Assignment: Below this line is a set of entries; quote exactly the lines from the line that contains "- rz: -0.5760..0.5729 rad" to the line that contains "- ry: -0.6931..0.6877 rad", both lines included.

Dataset items:
╭──
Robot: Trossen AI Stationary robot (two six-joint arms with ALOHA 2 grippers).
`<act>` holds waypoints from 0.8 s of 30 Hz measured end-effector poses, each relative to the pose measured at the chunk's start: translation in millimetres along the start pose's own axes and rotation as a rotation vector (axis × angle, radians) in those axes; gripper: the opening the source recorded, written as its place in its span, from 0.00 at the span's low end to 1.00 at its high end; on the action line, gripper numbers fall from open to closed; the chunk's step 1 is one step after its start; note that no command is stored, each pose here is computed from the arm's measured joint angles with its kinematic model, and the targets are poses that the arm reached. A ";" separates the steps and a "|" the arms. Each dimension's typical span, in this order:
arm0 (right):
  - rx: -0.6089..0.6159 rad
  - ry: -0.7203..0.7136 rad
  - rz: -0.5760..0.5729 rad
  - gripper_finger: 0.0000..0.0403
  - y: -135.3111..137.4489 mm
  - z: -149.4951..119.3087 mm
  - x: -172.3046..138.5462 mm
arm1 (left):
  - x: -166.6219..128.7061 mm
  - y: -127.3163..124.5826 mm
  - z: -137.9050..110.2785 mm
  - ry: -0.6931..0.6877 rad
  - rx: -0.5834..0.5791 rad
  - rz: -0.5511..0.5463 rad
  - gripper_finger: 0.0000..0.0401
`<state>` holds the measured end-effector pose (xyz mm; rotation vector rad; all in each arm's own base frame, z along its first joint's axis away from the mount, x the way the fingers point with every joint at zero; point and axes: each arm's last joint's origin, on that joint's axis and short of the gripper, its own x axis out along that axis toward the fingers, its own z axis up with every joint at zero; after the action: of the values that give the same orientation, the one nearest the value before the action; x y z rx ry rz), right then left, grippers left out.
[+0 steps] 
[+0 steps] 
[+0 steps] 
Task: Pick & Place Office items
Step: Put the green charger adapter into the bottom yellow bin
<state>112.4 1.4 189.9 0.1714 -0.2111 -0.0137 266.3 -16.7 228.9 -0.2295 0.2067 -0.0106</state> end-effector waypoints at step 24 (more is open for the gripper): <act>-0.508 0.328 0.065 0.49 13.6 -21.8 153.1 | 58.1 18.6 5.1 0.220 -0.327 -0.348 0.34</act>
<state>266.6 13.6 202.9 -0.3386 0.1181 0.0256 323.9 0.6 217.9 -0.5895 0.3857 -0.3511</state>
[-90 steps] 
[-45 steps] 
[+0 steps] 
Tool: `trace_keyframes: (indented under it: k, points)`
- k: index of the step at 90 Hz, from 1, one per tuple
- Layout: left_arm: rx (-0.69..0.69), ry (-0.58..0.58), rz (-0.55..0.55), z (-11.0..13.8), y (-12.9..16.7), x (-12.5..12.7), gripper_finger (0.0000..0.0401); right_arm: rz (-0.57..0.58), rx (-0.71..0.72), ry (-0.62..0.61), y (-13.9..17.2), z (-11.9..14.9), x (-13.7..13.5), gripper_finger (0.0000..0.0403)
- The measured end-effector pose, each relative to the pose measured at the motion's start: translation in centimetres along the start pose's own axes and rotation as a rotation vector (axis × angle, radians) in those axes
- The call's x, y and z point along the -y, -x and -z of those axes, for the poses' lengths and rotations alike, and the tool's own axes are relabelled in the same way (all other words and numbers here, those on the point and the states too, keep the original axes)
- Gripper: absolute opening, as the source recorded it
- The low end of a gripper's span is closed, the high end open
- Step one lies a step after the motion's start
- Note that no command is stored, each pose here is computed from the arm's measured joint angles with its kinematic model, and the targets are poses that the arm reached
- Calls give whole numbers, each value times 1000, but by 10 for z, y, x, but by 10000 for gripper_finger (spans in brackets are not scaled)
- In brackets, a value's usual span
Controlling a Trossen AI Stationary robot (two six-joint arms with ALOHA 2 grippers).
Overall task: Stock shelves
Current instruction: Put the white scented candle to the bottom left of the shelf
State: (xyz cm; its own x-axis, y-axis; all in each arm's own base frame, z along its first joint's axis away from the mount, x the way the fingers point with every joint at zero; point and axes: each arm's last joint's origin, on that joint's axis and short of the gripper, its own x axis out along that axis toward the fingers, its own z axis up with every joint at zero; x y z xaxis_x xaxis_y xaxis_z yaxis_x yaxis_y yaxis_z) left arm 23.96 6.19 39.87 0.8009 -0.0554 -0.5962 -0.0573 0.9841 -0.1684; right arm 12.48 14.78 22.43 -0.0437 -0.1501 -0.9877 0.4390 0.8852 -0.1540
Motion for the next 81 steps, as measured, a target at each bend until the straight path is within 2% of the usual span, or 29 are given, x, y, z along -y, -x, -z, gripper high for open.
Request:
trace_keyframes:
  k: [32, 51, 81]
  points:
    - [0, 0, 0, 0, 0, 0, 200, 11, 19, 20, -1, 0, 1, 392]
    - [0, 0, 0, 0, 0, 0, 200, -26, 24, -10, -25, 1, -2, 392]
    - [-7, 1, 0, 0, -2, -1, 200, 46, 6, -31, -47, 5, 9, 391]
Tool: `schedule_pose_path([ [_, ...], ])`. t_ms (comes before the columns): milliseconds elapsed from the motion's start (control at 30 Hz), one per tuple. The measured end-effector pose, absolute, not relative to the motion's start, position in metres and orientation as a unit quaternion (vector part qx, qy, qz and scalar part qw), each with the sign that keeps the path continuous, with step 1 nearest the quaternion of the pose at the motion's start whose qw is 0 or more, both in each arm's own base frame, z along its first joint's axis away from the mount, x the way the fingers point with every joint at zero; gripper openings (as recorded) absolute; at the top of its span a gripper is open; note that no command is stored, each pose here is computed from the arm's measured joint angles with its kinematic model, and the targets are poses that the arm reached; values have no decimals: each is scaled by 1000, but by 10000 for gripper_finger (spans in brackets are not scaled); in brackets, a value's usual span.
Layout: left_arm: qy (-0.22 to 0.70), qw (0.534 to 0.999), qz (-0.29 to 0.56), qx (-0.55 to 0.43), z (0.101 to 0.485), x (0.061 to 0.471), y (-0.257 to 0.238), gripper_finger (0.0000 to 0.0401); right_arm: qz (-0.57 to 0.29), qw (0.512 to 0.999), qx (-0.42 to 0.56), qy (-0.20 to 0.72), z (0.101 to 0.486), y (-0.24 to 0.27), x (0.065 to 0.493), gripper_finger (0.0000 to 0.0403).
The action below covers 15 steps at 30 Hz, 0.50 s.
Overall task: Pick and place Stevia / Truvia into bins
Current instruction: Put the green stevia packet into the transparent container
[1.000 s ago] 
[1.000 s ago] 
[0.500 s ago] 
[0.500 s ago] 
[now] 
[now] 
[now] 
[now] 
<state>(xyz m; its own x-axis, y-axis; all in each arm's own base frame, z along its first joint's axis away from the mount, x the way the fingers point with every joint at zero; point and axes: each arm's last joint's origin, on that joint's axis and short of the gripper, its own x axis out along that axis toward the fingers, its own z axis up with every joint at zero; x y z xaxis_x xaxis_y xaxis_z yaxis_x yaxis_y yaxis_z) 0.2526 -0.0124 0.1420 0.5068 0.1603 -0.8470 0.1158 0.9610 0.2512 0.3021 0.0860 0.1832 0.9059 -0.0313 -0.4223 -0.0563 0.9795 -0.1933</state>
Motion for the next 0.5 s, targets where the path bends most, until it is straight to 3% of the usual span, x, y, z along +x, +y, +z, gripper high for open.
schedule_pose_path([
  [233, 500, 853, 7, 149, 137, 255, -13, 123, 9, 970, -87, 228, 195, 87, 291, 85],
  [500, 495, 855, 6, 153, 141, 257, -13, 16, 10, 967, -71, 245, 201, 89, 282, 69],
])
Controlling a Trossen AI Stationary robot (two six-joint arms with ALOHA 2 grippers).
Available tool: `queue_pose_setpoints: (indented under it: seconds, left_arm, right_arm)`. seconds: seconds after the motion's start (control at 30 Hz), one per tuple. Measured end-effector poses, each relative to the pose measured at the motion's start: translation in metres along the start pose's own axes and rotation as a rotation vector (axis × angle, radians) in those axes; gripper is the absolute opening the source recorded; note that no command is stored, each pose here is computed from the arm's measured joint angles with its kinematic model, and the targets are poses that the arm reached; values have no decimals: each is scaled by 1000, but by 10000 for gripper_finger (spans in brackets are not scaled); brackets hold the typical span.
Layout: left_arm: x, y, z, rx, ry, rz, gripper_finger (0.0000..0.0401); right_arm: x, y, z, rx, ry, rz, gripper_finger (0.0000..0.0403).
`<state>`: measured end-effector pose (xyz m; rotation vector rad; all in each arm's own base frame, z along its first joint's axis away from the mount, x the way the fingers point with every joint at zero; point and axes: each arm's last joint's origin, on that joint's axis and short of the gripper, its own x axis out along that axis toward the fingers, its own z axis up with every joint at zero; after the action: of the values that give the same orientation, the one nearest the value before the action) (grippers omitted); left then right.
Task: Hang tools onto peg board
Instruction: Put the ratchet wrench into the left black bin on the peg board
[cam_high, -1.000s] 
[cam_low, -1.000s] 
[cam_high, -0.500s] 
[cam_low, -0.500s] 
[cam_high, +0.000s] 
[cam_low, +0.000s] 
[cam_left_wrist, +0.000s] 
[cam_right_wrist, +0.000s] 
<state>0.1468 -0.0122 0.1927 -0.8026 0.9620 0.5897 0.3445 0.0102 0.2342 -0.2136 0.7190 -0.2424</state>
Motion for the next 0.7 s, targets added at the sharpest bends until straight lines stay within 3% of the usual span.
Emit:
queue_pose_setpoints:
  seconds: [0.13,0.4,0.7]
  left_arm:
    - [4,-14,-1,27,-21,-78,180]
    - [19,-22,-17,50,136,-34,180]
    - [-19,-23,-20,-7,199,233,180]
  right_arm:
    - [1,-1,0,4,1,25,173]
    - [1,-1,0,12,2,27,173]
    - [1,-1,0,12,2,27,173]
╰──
Expected output:
  - rz: -0.5760..0.5729 rad
  - gripper_finger: 0.0000..0.0403
  - y: -135.3111..137.4489 mm
  - z: -149.4951..119.3087 mm
  - x: -172.3046..138.5462 mm
arm1 (left):
  - x: -166.6219..128.7061 mm
  - y: -127.3163..124.5826 mm
  - z: -137.9050..110.2785 mm
  - ry: -0.6931..0.6877 rad

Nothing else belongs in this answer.